WHAT TO PRODUCE: Among the lines of the material below, how many carry the word "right"? Only the number is wanted.
------------------------------------------------
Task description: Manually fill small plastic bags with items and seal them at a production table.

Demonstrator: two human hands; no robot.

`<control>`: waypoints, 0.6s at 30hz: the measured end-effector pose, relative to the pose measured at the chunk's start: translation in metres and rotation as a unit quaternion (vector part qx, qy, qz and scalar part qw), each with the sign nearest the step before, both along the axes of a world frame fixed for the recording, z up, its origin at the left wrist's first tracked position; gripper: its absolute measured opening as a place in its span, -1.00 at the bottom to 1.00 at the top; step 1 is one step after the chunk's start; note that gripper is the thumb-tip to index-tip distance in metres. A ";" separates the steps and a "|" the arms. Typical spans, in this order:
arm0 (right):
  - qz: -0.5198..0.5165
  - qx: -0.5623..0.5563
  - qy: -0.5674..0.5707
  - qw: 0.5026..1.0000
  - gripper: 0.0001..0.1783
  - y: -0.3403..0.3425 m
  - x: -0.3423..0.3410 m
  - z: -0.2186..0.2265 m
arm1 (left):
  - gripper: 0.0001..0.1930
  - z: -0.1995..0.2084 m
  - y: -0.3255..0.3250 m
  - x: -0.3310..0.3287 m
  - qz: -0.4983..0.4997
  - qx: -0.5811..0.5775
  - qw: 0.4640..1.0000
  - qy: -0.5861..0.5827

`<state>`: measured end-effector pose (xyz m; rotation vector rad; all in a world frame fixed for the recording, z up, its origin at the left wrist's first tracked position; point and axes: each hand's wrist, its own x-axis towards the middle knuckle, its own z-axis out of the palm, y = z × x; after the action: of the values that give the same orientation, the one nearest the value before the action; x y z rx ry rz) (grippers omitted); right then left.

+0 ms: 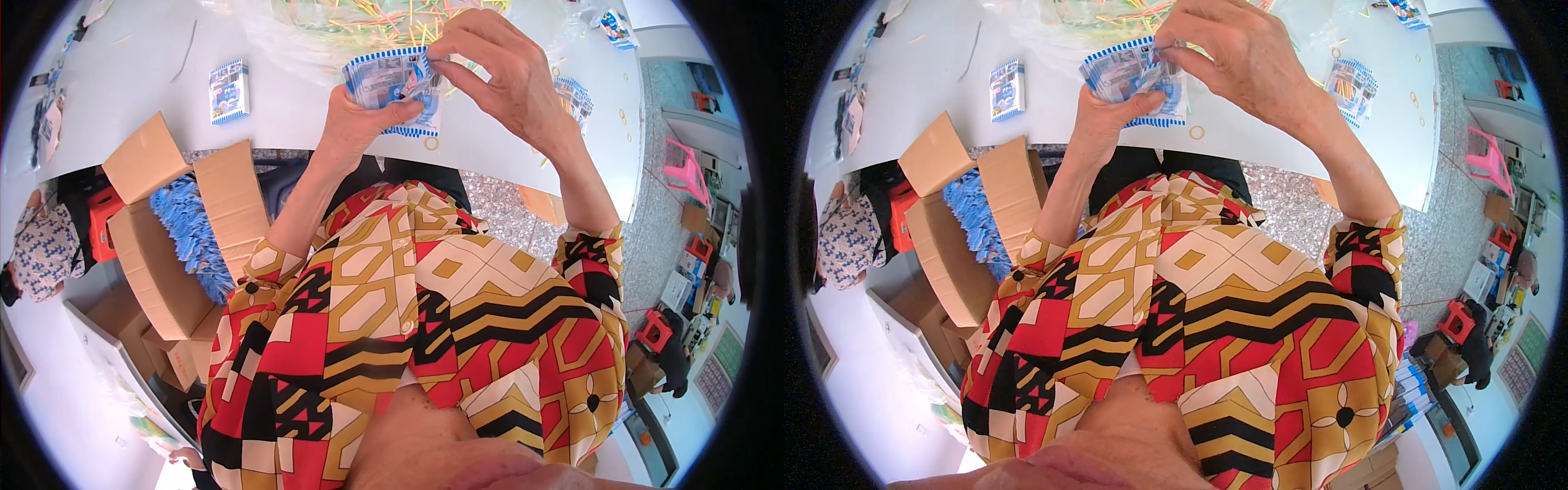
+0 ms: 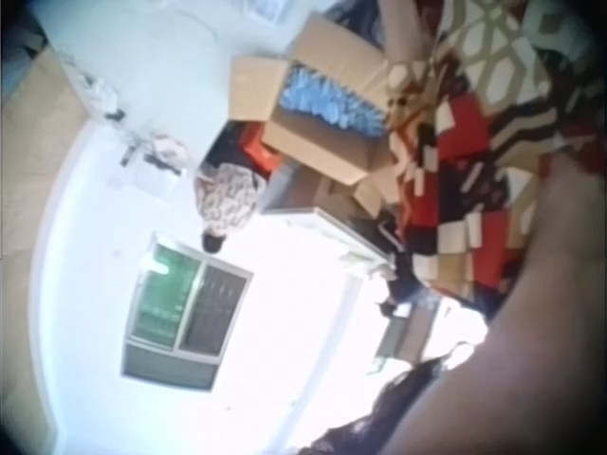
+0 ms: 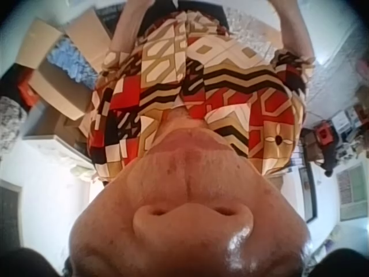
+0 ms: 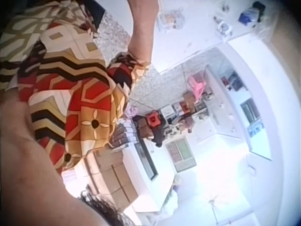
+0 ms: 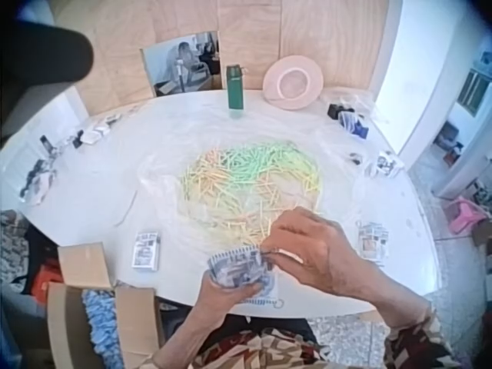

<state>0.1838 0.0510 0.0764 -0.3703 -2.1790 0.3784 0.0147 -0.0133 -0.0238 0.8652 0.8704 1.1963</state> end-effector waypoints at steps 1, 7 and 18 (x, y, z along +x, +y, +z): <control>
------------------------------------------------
RESULT OF THIS TASK: 2